Чиновники пошептались, косо поглядывая на меня. И видимо, склонились к тому, что известной артистке, да еще орденоносцу, можно сделать поблажку. Жаждет, мол, удочерить вражеское отродье? Пусть ее удочеряет. А наши бдительные органы потом сами разберутся, не продиктована ли такая удивительная забота общими антисоветскими воззрениями шпиона Михаила Плисецкого и его многочисленной родни. В частности, этой балетной попрыгуньи Мессерер. Их, врагов, знаете ли, надо изучать под лупой…
Скоро мне выдали свидетельство о том, что я удочерила Майю. Вроде подписанного ордера на мой вполне вероятный арест. Назывался тот документ нелепо, странновато: «Свидетельство об усыновлении». Будто у меня появился сын, а не дочь.
Когда Майечке исполнилось четырнадцать лет, я решила поставить ей сольный концертный номер – «Умирающий лебедь» на музыку Сен-Санса.
Подвигли меня на это два соображения. Во-первых, удивительная красота Майиных рук, особая пластичность ее танцевальных данных подсказывали мне: когда-нибудь она засверкает в «Лебедином озере». «Скорее бы!» – думала я. И надеялась, что начальство наведут на эту же мысль выступления племянницы с «Умирающим лебедем». Вроде этюда к партии Одетты – Одиллии.
Во-вторых, в те годы артистке балета без портативного, что называется, номера было просто не прожить. Нам приходилось выступать с концертами в сельских клубах с корявыми полами. Или в Кремле, где полы – высший сорт, но негде, да и некогда разогреться. А позже и на фронте, на сдвинутых впритык грузовиках. На какие только занозистые доски и обледеневшие настилы не ступала тогда нога балерины. Развернуться в таких условиях с большим виртуозным па-де-де становилось мукой мученической – я не раз испытала это на себе.
Майе нужен свой номер-шлягер. Компактный, без технической зауми, но драматичный. И потом, сказала я ей, сегодня ты, Майя, – бутон нераспустившийся, а ведь придет время, и увянут лепестки. Быть может, тогда такой технически немудреный, но эффектный номер тоже понадобится, продлит сценическую жизнь лет на двадцать. Майя, имевшая обыкновение вести дневник, наверное, записала эти мои вещие слова.

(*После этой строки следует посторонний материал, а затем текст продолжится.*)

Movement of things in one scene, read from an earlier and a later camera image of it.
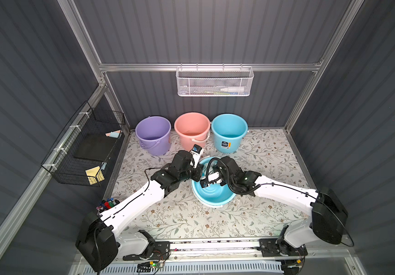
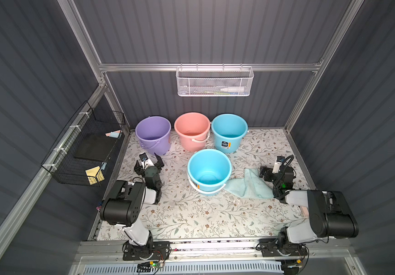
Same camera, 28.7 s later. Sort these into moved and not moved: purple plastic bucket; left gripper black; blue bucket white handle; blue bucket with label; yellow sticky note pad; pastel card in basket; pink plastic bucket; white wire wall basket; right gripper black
Moved: blue bucket white handle; right gripper black; left gripper black
Not moved: white wire wall basket; pastel card in basket; purple plastic bucket; pink plastic bucket; yellow sticky note pad; blue bucket with label

Короче, решено: ставлю племяннице «Умирающего лебедя».
Между прочим, впервые я увидела эту миниатюру при весьма комичных обстоятельствах. Танцевала сама Гельцер, но в каком-то заштатном клубе. Жуткий перекошенный пол, холодище такой, что дыхание повисало в воздухе белым паром. Аккомпанировал, как обычно, скрипач по фамилии Кричевский.
Гельцер, значит, на редкость поэтично начинает танец, а я стою за кулисами, восхищаюсь ее высоким искусством, да и долголетием (она выступала до шестидесяти). Вдруг меня прямо током бьет: на ногах у нашей примы, под белоснежной пачкой вижу я… старые, в дырах, латаные-перелатаные, «заслуженные» гамаши. То есть шерстянки. Да еще черного цвета! Она в них разогревалась перед выходом на сцену. Ох ты! Из-за балетной пачки Гельцер не замечает, что у нее на ногах! Забыла снять гамаши!

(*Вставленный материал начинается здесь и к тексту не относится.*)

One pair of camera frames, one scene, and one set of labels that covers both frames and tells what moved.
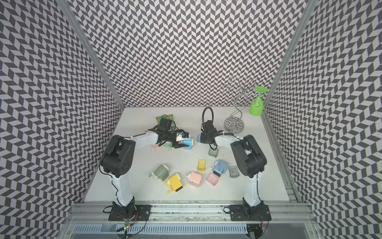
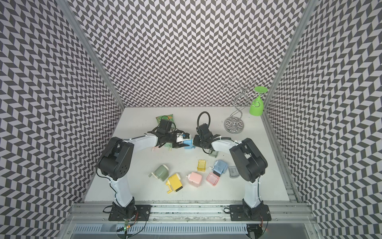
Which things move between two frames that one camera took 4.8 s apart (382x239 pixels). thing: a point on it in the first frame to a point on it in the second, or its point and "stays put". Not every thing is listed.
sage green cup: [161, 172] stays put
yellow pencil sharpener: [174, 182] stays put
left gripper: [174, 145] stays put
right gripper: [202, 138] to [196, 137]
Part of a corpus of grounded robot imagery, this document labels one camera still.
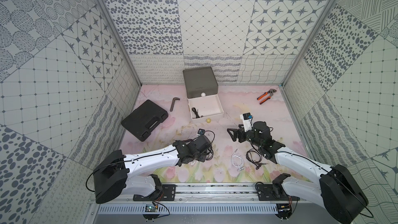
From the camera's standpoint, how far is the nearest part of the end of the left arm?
1.87 feet

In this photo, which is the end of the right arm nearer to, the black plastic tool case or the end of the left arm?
the end of the left arm

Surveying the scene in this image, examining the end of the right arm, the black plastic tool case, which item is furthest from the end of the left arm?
the black plastic tool case

В публике – смех. Бедная Гельцер не понимает, в чем дело. Она мобилизует всю свою лиричность, весь опыт, пытаясь пробиться к душе зрителя. А зритель знай хохочет пуще прежнего.
Скрипач Кричевский то ли ушел с головой в музыку, то ли предпочитает не замечать. А в зале веселье уже граничит с истерикой.

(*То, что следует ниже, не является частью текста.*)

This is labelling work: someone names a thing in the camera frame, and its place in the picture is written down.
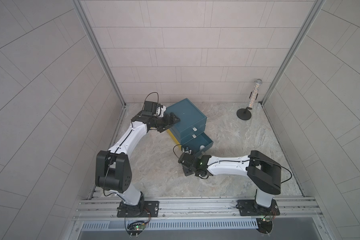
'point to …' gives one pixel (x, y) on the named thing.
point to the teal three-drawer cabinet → (190, 131)
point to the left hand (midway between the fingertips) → (177, 121)
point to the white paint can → (202, 147)
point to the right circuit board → (264, 226)
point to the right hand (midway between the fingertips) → (185, 169)
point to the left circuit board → (135, 228)

Лишь тут Лебедь видит свои несусветные лапы. Надо низко поклониться профессионализму Гельцер. Она с железной невозмутимостью доводит танец до конца. И, только «умерев», балерина вскакивает и мчится за кулисы, где кидается на несчастного Кричевского:
– Ты же видел! Не мог не увидеть! Что ж ты, балбес, ничего не сказал?!
С криком «Бис! Надо бисировать!» она стаскивает с себя проклятые гамаши и выносится на сцену умирать второй раз…
…Изначальная идея «Лебедя» и первая постановка, как известно, принадлежат гению Михаила Фокина. Но стоит ли мне воспроизводить для Майи подарок, преподнесенный Фокиным в 1907 году Анне Павловой? Нет, такой цели я не преследовала.
При всех ее поразительных артистических достоинствах, Майя – не Анна Павлова. Сказано это вовсе не в укор кому-то из них – просто двух одинаковых балерин не бывает, не говоря уж о великих дарованиях. У Павловой очень красивой формы ноги, стопа с громадным подъемом, и Фокин был тысячу раз прав, делая акцент на мелких па-де-бурре. Павлова вела весь танец, не спускаясь с пуантов.